The power supply can have a battery installed, that will power the NTD and basic phones, for several hours if the mains fails.  This allows you to make emergency calls, and allows any home alarm systems (that need to make phone calls) to carry on working should your mains power go off.  While Telstra has claimed that it can only supply battery power to one phone plugged into the UNI-V1 phone port, my tests have shown this to be a lie (i.e. other ports remain working, as well as the phone port, when the mains power is removed).

The NTD has two (Uni-V) phone sockets for plugging two separate phones into it, and four (Uni-D) ethernet sockets for connecting four different computer equipment directly into it.  (NB:  Uni-V for voice, Uni-D for data.)  All of them are independent from each other, and can be connected to four different internet service providers (despite what some salespeople would have you believe).

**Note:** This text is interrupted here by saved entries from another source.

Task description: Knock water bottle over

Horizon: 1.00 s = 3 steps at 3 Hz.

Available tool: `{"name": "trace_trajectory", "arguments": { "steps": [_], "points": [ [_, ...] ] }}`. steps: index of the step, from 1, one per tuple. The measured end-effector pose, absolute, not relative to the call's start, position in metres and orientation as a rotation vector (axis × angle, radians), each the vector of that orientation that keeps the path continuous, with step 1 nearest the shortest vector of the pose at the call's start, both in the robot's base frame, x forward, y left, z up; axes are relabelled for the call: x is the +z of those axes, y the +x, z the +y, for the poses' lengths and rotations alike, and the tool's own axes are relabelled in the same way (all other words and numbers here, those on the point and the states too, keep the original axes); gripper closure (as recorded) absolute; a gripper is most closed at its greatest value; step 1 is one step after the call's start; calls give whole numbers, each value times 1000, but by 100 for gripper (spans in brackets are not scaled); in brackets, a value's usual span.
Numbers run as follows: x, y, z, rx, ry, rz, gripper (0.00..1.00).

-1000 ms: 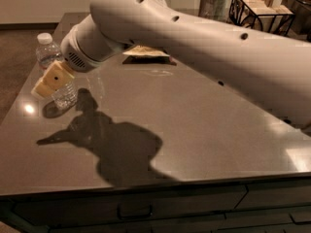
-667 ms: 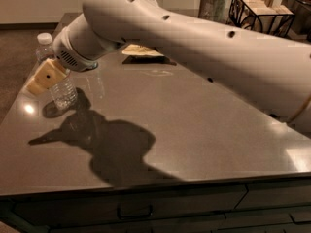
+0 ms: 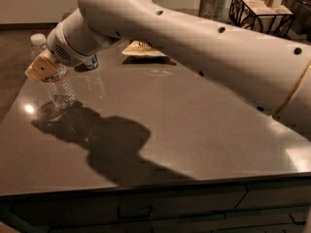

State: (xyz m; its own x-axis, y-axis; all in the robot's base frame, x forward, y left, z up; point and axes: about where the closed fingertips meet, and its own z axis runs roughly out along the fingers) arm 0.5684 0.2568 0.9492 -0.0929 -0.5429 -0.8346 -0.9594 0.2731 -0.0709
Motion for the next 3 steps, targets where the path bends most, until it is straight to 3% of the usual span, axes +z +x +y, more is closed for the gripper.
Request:
{"name": "trace_trajectory", "arguments": {
  "steps": [2,3],
  "points": [
    [959,595,210,684,-1392,1804,88],
    [967,609,159,590,-1488,1832,100]
  ]
}}
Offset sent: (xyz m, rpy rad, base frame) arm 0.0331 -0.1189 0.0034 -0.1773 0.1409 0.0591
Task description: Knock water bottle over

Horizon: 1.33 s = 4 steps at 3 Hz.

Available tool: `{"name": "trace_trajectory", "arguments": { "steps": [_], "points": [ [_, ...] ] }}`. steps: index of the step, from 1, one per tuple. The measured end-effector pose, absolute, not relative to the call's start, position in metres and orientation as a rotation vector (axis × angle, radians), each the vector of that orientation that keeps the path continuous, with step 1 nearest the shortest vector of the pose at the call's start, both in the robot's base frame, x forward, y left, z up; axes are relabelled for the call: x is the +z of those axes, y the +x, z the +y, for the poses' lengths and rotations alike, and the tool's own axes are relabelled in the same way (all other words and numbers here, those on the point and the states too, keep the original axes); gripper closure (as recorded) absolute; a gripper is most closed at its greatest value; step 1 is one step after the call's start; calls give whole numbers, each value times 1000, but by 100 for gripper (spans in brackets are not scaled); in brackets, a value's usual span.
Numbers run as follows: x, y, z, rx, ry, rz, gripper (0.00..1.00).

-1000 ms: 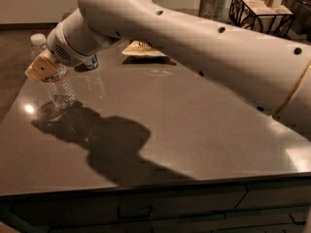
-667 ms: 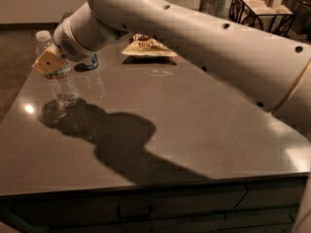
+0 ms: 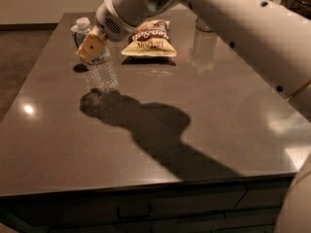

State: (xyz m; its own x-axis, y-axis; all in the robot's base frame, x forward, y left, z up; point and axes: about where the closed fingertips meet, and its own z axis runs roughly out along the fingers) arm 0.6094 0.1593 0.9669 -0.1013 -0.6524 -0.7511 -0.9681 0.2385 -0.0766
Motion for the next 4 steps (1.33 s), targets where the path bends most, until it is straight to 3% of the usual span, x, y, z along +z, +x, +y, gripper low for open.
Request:
{"name": "trace_trajectory", "arguments": {
  "steps": [2,3,4],
  "points": [
    [951,590,58,300,-1850,1910,100],
    [934,575,23,151,-2067,1951,87],
    [920,574,0,7,-2254,1962,63]
  ]
}}
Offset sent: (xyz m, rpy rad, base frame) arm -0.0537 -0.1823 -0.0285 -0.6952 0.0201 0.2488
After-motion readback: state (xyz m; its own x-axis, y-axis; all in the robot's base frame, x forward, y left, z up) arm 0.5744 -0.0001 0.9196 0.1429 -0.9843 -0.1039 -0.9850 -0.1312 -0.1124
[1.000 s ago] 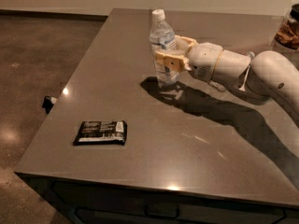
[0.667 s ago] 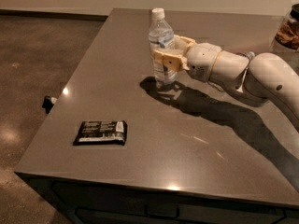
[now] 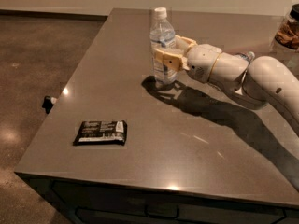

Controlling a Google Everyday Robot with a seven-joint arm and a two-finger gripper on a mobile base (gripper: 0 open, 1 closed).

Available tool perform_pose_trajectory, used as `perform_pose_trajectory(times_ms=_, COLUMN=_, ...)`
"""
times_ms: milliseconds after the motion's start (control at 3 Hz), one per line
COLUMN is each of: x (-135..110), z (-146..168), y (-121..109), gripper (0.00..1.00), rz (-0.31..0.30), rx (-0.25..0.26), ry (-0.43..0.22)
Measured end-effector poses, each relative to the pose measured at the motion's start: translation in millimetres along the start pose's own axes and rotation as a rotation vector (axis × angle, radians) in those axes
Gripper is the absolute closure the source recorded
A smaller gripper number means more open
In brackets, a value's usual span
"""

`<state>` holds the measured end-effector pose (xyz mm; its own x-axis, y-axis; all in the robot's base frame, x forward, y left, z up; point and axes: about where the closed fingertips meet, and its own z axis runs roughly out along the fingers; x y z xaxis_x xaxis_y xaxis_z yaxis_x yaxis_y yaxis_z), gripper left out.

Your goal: Place blue plastic bottle upright

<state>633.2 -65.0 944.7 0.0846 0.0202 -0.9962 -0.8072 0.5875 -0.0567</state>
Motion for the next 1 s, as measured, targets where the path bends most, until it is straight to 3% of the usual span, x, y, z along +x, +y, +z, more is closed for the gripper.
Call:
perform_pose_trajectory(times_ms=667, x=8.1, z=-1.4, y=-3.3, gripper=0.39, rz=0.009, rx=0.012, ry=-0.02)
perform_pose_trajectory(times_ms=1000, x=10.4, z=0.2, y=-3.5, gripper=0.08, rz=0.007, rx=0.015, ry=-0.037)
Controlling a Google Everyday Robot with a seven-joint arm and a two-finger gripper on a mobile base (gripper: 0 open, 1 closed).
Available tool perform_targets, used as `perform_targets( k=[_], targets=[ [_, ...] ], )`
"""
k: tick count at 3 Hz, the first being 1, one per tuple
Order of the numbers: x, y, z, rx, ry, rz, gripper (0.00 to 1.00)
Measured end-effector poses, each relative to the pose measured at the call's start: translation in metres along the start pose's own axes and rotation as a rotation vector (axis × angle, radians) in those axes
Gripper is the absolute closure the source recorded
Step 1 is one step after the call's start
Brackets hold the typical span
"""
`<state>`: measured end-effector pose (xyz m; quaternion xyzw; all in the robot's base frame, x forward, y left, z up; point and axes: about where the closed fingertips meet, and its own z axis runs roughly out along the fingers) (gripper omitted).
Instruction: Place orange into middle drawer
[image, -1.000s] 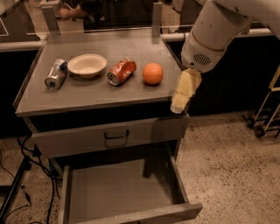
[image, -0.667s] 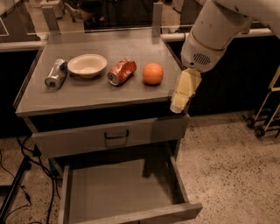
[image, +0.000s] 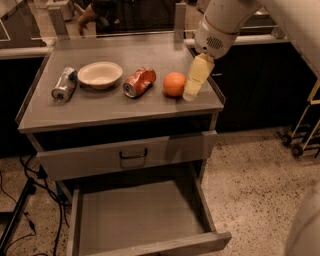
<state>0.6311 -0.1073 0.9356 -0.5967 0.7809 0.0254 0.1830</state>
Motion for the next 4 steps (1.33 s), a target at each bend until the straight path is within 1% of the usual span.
perform_targets(
  k=[1,2,3,4],
  targets=[
    [-0.003,-0.003,-0.003,0.009,-0.009,0.000,0.00],
    [-0.003,0.002,0.006,-0.032,-0.034,0.021,0.00],
    [-0.021,-0.003,0.019,-0.058,-0.072,0.035,0.00],
    [-0.055,-0.021,0.042,-0.089,-0.087,0.014,0.00]
  ],
)
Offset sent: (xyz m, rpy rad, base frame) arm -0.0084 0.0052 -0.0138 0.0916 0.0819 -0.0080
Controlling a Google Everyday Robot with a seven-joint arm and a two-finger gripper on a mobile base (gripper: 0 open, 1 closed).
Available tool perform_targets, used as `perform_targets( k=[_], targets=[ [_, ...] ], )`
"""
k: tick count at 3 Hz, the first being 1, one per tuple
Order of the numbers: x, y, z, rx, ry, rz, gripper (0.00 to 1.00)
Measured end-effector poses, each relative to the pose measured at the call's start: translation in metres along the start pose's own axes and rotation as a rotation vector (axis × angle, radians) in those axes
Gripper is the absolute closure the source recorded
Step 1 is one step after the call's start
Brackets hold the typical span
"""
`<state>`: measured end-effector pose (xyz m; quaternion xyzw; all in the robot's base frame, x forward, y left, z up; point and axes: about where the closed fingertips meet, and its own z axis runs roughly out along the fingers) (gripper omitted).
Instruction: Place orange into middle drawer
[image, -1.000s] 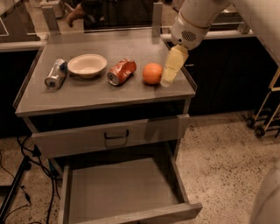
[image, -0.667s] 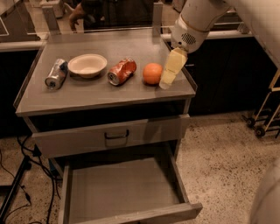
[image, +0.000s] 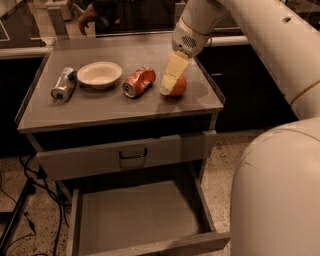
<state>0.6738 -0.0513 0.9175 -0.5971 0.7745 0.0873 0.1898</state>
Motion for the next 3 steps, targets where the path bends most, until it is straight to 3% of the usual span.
perform_targets(
  k=[1,2,3],
  targets=[
    [0.000,-0.001,0.001,0.002,-0.003,0.002,0.00],
    [0.010,-0.017,0.012,-0.003,0.004,0.045,0.00],
    [0.027,-0.050,0.029,0.003,0.012,0.107,0.00]
  ],
)
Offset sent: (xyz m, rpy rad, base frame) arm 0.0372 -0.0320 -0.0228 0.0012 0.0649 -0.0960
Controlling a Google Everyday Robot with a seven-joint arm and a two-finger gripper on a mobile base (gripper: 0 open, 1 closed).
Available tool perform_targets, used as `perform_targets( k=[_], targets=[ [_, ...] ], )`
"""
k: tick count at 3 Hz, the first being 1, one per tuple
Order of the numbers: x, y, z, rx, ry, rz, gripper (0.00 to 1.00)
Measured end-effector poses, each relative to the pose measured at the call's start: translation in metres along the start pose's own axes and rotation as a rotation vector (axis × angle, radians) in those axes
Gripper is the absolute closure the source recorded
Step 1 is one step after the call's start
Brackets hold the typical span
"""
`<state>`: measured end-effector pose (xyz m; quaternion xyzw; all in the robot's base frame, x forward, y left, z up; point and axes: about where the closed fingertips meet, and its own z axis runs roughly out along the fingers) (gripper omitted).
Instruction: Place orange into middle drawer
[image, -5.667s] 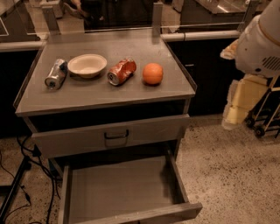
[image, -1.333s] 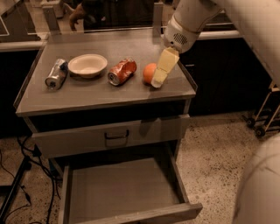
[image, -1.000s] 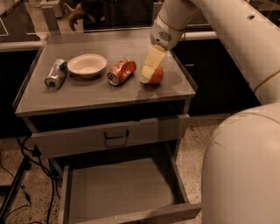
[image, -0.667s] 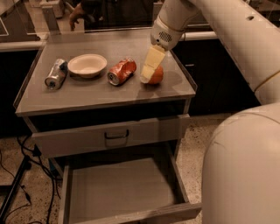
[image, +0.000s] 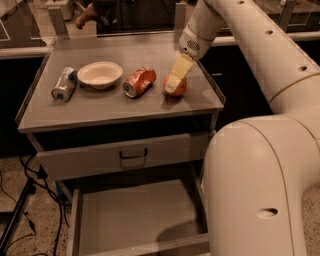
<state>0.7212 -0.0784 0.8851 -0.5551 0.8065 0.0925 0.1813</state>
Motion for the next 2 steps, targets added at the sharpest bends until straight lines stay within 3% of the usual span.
perform_targets(
  k=[1,2],
  targets=[
    [-0.004,-0.003,0.003,0.007,-0.009,-0.001,0.00],
    [-0.009,-0.002,0.016,-0.016,-0.015,0.003,0.00]
  ],
)
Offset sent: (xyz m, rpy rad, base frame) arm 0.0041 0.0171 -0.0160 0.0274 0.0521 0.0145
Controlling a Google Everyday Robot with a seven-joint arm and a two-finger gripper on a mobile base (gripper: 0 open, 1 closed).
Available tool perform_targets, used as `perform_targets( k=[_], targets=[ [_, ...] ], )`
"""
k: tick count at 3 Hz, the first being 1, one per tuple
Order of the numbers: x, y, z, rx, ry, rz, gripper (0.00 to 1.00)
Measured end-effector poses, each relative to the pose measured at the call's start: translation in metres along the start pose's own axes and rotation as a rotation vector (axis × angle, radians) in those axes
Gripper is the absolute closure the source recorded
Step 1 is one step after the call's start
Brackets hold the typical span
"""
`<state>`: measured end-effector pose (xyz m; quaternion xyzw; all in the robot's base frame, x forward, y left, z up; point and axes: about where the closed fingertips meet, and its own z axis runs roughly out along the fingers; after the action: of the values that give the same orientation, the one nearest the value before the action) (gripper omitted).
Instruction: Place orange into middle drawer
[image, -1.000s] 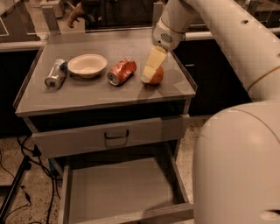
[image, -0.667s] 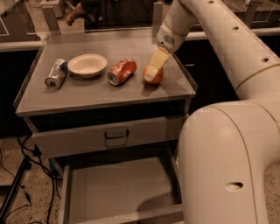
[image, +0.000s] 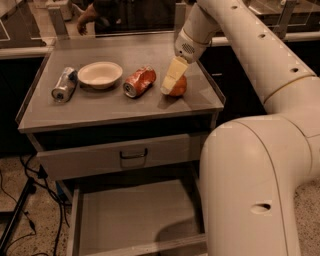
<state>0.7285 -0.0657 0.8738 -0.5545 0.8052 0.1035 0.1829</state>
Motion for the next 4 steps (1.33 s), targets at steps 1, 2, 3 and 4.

Imagine the scenario of installing this equipment into the hallway of a boarding house:  There could be a phone going to an office, and a phone in the hallway for the residents.  There could be an internet connection going to the office, and three other internet connections going to the resident's rooms.  All of these services would be completely independent from each other.  They'd all get their own bills, with whatever company they signed on with, with whatever features and services they wanted to order.

Or it could go to an office, with two phone lines, and one or more internet services (an office might want two independent ISPs, so they have back-up if one screws up, or they might need completely isolated internet services between different departments).

On the other hand, if you were having this installed in your private home, chances are that you have one phone and one internet service.  But you might have more than one device that connects to the internet (e.g. desktop computer, laptop computer, smart TV, etc.), so you plug a gateway router box into one data port on the NTD, and your gateway provides the connections to everything else.  It's a junction box, so to speak.  Everything joins to it, and it routes the signals through it where they need to go.  Essentially it's just another box that looks pretty much the same as the NTD.  And your phone either plugs directly into the NTD, or into the gateway.

If you're unlucky, like me, your phone company connects your phone through the gateway device, instead of directly to the NTD, and this brings about a few telephone problems:  Your phone won't work if the power fails, because your gateway doesn't work when the power fails.  So you better not need to ring for an ambulance during a power outage.  And your phone may work badly if your internet gets rate-limited, particularly if you try to do something on the internet at the same time as use your phone.  When the phone is routed through a gateway, your phone signal (the sound) is sent as part of your internet data, and there may not be sufficient capacity to carry the phone data, as well, without disruptions (e.g. I experienced ever-increasing delays for the sound to be transmitted, and eventually the call completely failed).  And if the equipment isn't installed where you can easily connect it up to your existing phone cabling, you have to go through the expense of rewiring.

Rate-limiting:  Many ISPs will slow down your connection speed if you go over a monthly quota of data.  You go down from your usual multi-megabits per second, to a quarter of a megabit per second, on my ISP.  Many things simply fail to work under these conditions.  Whether this is because the modern internet expects faster speeds, or because the ISP hasn't properly reconfigured the equipment for working at slow speeds, I don't know.  But I've come to the conclusion that they do this to convince you to spend more money, rather than put up with a slow service until your quota resets.

The PSU is a whacking great big beige box, about a foot square, and the NTD gets hidden behind another whacking great big beige box, of a similar size, and chances are that they want to install them in an inappropriate, or annoying location.  And in our case, the fibre optic cable it just poked through a hole they badly drilled through the brickwork, without any coverplate placed over it.